日本大百科全書(ニッポニカ) 「トスカナ派」の意味・わかりやすい解説
トスカナ派
とすかなは
scuola toscana
イタリア中部のトスカナ地方にあるフィレンツェ、シエナ、ピサ、ルッカ、アレッツォなどの諸都市で活躍した美術家に対する総称。時代も分野も限定せず、たとえば19世紀のマッキア派などをも含める場合もあるが、狭義には13世紀にトスカナで活躍した一群の画家をさす。13世紀末にチマブーエとドゥッチョが登場し、それぞれフィレンツェ派とシエナ派の開祖となるが、彼ら以前にも多くの画家がトスカナの各地に輩出していた。
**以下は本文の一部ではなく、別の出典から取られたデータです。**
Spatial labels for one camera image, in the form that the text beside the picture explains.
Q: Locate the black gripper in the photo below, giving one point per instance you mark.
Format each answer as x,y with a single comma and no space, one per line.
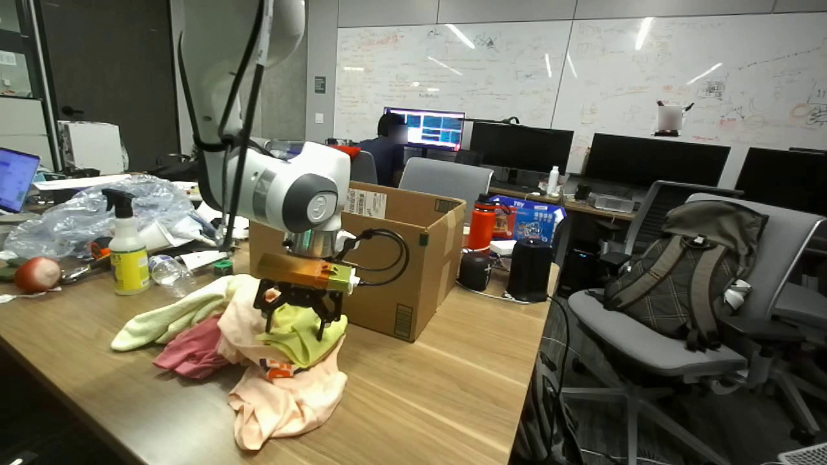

ルッカのベルリンギエリBerlinghieri一族、ピサのジゥンタGiunta Pisano、エンリコおよびウゴリーノ・ディ・テディチェEnrico e Ugolino di Tedice、いわゆる「サン・マルティーノの画家」Maestro di S. Martino、アレッツォのマルガリトーネMargaritone d'Arezzo、フィレンツェのコッポ・ディ・マルコバルドCoppo di Marcovaldo、シエナのグィードGuido da Sienaなどである。いずれもビザンティン美術の強い影響下から生まれた素朴な作風であるが、新しいイタリア絵画の誕生を予告する清新さと真率さとをたたえている。